* **MATERIAL SUPPLIED**

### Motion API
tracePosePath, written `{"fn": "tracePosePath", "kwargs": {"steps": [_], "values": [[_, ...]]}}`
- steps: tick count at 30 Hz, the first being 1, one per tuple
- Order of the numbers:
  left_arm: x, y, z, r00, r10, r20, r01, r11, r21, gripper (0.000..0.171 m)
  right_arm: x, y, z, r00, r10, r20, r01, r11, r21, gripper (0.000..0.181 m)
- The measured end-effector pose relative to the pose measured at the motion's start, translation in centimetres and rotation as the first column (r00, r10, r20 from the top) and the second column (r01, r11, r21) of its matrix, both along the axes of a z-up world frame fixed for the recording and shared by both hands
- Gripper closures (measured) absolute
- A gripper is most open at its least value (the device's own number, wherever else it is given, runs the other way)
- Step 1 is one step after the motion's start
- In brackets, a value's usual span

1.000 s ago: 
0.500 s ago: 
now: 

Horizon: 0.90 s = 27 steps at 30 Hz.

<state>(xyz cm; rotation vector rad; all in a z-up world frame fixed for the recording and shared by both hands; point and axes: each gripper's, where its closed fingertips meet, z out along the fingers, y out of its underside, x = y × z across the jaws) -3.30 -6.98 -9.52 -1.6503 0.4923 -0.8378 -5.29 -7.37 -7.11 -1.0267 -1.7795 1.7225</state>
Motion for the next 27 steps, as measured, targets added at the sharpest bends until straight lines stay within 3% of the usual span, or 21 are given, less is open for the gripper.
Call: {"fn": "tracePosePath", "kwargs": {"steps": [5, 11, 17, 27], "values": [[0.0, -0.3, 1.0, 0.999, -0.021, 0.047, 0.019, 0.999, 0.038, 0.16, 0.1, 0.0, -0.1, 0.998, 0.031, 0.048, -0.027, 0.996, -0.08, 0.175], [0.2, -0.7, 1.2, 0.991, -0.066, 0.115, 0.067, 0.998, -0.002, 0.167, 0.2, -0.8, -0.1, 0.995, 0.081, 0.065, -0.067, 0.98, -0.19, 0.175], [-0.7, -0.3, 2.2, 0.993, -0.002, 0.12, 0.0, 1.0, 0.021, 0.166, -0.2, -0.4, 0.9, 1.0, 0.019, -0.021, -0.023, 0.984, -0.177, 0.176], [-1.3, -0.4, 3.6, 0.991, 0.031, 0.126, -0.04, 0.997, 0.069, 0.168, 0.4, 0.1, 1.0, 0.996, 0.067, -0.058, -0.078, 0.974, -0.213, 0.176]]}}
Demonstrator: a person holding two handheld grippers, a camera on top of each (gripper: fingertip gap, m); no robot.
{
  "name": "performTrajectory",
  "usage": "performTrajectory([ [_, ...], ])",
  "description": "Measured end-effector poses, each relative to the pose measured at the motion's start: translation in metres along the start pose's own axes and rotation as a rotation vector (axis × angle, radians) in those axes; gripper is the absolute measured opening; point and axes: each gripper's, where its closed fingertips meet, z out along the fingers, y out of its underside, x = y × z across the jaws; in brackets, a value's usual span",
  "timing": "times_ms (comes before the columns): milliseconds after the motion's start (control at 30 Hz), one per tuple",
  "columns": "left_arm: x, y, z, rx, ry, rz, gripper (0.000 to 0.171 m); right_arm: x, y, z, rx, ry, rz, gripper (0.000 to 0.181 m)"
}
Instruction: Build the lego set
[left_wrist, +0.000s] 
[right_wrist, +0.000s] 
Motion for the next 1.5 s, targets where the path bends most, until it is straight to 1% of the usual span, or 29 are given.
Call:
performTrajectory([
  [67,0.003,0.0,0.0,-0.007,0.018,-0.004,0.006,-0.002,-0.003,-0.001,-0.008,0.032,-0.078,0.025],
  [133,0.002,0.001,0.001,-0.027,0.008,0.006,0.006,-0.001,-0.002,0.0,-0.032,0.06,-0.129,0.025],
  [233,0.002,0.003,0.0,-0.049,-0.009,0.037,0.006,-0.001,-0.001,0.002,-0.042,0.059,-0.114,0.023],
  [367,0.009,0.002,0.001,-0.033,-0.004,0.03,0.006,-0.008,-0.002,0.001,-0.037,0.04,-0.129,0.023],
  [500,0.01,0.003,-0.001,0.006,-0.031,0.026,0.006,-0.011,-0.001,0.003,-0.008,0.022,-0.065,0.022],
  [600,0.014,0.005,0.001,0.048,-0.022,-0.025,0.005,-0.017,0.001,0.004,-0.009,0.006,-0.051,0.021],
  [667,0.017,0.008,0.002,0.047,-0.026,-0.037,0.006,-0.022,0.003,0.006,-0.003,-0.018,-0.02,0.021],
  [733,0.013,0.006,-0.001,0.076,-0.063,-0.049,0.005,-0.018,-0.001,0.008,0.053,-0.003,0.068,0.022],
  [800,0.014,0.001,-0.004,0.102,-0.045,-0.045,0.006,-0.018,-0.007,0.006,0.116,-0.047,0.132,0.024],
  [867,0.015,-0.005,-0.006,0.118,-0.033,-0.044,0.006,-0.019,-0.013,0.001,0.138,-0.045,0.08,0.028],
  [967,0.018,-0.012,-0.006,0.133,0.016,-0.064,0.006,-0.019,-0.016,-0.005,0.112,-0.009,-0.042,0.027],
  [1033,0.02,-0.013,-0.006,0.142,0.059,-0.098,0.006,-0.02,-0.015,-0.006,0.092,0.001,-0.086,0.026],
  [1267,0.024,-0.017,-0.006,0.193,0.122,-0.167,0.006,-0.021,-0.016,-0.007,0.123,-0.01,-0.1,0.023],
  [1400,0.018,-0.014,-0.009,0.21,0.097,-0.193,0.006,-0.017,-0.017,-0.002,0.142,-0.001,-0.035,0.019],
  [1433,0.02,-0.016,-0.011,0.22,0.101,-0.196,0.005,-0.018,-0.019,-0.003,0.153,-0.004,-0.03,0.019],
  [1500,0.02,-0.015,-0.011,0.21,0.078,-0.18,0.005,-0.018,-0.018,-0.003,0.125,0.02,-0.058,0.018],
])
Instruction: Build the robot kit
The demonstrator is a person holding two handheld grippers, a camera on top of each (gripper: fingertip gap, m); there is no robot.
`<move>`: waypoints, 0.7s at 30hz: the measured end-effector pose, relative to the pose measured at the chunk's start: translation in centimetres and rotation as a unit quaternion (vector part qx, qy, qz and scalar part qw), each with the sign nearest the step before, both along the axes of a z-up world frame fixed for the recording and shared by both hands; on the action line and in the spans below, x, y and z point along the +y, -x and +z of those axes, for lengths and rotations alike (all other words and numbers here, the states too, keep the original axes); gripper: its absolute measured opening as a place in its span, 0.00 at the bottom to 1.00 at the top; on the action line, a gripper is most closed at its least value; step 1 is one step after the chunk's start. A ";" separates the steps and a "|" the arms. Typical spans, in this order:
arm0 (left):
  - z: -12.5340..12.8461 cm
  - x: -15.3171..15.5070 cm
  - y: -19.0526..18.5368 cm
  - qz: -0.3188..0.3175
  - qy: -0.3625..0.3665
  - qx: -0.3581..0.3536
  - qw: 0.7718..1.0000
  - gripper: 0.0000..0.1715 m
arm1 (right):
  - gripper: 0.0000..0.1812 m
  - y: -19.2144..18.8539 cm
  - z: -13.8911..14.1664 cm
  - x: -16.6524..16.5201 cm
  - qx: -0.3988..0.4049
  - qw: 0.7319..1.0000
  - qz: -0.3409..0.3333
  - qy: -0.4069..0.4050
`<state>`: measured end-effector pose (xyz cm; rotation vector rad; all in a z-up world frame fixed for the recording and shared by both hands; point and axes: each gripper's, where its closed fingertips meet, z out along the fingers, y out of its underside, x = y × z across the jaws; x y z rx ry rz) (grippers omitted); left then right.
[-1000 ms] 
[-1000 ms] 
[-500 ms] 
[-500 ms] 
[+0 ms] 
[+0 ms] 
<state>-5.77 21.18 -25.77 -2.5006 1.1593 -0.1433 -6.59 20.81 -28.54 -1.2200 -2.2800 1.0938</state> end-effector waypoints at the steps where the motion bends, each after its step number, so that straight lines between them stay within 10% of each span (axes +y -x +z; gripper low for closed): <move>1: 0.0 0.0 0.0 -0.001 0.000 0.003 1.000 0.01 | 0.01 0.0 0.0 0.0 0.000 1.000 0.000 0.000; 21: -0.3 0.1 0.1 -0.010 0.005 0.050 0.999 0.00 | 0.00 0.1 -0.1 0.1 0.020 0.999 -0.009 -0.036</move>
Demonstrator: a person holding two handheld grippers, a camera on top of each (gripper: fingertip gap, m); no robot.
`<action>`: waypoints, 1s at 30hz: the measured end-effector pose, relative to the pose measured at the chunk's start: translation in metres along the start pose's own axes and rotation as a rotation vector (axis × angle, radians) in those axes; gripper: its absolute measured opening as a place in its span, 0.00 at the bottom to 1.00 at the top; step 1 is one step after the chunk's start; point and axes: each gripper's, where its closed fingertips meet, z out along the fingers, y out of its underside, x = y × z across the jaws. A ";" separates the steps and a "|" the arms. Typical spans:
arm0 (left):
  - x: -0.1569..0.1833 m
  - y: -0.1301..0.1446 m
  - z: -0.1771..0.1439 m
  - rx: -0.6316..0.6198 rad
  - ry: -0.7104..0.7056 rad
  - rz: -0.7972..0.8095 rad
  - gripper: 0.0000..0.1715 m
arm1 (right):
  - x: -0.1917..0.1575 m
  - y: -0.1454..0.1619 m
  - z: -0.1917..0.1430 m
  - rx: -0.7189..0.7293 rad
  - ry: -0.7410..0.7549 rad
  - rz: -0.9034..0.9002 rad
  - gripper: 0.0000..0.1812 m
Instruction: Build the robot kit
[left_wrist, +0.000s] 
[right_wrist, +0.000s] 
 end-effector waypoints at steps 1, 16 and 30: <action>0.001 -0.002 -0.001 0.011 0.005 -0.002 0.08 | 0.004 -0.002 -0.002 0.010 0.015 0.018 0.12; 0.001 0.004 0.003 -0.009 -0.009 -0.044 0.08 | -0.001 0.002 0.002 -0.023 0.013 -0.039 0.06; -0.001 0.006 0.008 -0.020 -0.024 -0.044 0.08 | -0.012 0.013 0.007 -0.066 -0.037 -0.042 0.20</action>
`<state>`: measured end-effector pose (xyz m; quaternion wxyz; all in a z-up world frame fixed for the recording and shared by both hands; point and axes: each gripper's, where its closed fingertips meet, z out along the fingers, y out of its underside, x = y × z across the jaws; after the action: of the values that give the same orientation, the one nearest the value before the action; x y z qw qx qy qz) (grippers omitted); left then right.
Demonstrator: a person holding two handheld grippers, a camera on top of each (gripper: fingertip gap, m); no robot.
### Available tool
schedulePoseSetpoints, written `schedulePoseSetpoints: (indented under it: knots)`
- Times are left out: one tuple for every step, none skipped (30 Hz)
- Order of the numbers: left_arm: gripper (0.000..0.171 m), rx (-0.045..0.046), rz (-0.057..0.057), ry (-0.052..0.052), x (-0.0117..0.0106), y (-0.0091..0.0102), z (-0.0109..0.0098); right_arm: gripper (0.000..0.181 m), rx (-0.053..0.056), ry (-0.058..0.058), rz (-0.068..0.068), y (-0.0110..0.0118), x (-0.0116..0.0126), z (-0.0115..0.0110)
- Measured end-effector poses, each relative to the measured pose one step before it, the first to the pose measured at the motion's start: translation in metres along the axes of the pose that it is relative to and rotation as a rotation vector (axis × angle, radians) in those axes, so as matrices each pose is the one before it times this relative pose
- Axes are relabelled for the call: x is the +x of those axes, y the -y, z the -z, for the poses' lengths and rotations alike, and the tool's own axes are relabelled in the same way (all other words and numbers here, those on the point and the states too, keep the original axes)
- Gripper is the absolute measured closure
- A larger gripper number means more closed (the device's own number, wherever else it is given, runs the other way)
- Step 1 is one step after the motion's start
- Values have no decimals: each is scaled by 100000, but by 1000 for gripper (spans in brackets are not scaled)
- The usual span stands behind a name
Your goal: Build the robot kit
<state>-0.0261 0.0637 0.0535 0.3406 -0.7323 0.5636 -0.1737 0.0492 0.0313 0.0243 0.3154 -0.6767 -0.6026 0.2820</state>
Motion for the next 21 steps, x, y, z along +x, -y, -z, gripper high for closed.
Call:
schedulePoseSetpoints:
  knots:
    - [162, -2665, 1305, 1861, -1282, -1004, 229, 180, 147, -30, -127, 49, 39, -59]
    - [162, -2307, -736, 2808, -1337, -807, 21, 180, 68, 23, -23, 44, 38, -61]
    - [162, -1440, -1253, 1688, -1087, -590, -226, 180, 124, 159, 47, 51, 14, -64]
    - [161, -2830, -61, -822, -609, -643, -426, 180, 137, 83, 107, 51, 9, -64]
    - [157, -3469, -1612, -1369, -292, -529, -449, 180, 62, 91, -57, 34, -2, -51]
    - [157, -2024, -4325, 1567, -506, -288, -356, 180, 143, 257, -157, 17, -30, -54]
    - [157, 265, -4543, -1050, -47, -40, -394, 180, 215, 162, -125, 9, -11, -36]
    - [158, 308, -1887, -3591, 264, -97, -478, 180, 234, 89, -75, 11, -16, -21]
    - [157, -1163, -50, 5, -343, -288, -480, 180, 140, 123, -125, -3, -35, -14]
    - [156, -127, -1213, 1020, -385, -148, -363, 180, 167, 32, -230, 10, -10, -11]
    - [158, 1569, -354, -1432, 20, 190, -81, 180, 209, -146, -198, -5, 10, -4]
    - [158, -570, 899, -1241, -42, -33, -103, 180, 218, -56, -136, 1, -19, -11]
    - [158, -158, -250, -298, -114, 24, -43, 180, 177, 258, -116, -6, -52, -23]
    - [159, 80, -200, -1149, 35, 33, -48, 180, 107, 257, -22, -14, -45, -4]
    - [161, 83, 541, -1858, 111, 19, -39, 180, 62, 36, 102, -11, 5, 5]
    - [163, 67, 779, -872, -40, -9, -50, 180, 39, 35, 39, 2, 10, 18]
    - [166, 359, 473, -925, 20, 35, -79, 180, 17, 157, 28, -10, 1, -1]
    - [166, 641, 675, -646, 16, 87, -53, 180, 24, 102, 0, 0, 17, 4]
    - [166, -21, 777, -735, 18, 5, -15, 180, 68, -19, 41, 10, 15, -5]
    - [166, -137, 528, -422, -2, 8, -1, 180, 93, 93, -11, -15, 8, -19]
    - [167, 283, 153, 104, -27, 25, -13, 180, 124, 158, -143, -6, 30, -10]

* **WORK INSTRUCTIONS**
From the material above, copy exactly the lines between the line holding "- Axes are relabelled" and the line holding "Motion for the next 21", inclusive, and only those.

* **RESPONSE BOX**
- Axes are relabelled for the call: x is the +x of those axes, y the -y, z the -z, for the poses' lengths and rotations alike, and the tool's own axes are relabelled in the same way (all other words and numbers here, those on the point and the states too, keep the original axes)
- Gripper is the absolute measured closure
- A larger gripper number means more closed (the device's own number, wherever else it is given, runs the other way)
- Step 1 is one step after the motion's start
- Values have no decimals: each is scaled by 100000, but by 1000 for gripper (spans in brackets are not scaled)
- The usual span stands behind a name
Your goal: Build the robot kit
<state>-0.0261 0.0637 0.0535 0.3406 -0.7323 0.5636 -0.1737 0.0492 0.0313 0.0243 0.3154 -0.6767 -0.6026 0.2820</state>
Motion for the next 21 steps, x, y, z along +x, -y, -z, gripper high for closed.

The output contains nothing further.